The NCCN Genetic Molecular Testing Recommendations
Molecular tests should be used to determine high-grade versus low-grade tumors and home in on alterations that have prognostic relevance and treatment implications, according to the guidelines. Molecular testing for adults is relatively simple with the focus on distinguishing IDH-mutant from IDH-wild-type gliomas. However, the guidelines note, pediatric tumors frequently exhibit a high degree of histologic overlap and non-specificity of histologic features amongst the numerous recognized pathologic entities. Underlying molecular alterations in pediatric gliomas are also distinct from those in adults. “This underscores the immense importance of molecular testing in pediatric tumor diagnostics.”
Specifically, the guidelines recommend testing for the following IHC biomarkers for high-grade gliomas:
- BRAF V600E (particularly if epithelioid or piloid histology): potentially therapeutically actionable
- H3 K27me3 (particularly for midline, diffuse glial tumors): Loss (negativity) is diagnostic of diffuse midline glioma, H3 K27-altered, WHO grade 4, with fulfillment of appropriate histologic parameters, particularly with a supportive molecular profile
- INI1 (SMARCB1) rhabdoid morphology)
- IDH1 R132H (particularly for AYA patients): Positivity is diagnostic of an IDH-mutant diffuse glioma including oligodendroglioma; IDH-mutant and 1p/19q codeleted and astrocytoma, IDH-mutant.
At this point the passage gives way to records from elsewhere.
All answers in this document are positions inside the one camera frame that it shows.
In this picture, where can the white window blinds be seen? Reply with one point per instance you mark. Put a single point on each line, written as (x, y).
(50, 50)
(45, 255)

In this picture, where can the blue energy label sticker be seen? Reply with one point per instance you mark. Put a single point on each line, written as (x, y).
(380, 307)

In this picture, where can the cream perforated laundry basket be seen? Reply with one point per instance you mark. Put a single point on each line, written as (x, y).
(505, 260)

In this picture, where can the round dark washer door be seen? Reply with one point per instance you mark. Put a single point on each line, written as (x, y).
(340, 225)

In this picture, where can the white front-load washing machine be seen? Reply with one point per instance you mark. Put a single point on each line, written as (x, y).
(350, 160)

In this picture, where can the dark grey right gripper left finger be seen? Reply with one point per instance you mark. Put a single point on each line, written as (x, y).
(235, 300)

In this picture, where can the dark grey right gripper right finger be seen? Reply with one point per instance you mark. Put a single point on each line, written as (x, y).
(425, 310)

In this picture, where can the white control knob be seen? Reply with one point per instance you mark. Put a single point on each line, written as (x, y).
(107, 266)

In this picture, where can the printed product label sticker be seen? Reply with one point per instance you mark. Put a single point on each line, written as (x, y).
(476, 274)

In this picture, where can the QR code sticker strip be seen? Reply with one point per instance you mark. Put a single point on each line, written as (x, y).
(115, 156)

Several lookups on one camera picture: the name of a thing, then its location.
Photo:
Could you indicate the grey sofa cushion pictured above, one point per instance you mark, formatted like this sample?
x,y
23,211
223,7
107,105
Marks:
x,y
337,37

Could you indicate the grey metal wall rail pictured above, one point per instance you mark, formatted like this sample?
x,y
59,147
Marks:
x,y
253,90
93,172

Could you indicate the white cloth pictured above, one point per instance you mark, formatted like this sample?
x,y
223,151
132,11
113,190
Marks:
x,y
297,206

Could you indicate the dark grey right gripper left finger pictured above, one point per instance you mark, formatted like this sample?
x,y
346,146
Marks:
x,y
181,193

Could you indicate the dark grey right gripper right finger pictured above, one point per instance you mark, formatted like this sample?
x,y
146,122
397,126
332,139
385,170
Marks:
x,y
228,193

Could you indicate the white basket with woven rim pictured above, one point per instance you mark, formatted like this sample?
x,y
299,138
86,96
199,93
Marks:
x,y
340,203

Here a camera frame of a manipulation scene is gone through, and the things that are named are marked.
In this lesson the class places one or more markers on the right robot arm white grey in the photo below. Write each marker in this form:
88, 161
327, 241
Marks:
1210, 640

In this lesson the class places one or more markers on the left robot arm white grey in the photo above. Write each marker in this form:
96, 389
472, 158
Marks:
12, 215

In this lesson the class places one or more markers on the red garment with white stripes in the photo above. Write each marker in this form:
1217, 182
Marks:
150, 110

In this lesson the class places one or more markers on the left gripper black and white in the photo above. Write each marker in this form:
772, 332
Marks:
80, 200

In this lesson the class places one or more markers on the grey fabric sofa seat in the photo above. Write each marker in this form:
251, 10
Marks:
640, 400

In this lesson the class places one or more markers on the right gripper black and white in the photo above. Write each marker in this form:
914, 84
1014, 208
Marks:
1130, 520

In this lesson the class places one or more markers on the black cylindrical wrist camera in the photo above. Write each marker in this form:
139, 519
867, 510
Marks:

In fact, there are currently multiple tissue-agnostic treatment strategies for refractory pediatric patients based on the presence of NTRK fusions, BRAF V600E, microsatellite instability, and tumor mutation burden. The express recommendation for molecular profiling in pediatric brain cancer could prove highly significant for these strategies’ utilization, given how much influence the NCCN has on both treatment decisions made by oncologists and coverage and reimbursement policies implemented by payors.
The guidelines recommend use of a broad multi-marker, rather than a single-gene, testing strategy for identifying patients who may be eligible for these treatments due to the number of genes and types of potential recurrent alterations, including point mutations, insertions/deletions, copy number variations, and fusions, involved. Thus, for example, the guidelines recommend using next-generation sequencing to identify fusions in ROS1, MET, NTRK1/2/3, ALK, and FGFR1/2/3, and using RNA sequencing and/or high-resolution copy number arrays.
The NCCN also notes that DNA methylation-based analysis may provide “objective, more precise tumor classification,” but cautions against using it as “a first-line molecular test.” As well, the guidelines recommend that doctors “strongly consider” germline genetic testing to identify inherited cancer risk “in the appropriate clinical context,” with the caveat that not all sequencing assays distinguish between germline and somatic variants. The NCCN also recommends use of molecular profiling for getting pediatric brain cancer patients into clinical trials. “The best management of any patient with cancer is in a clinical trial,” the guidelines state. “Participation in clinical trials is especially encouraged.”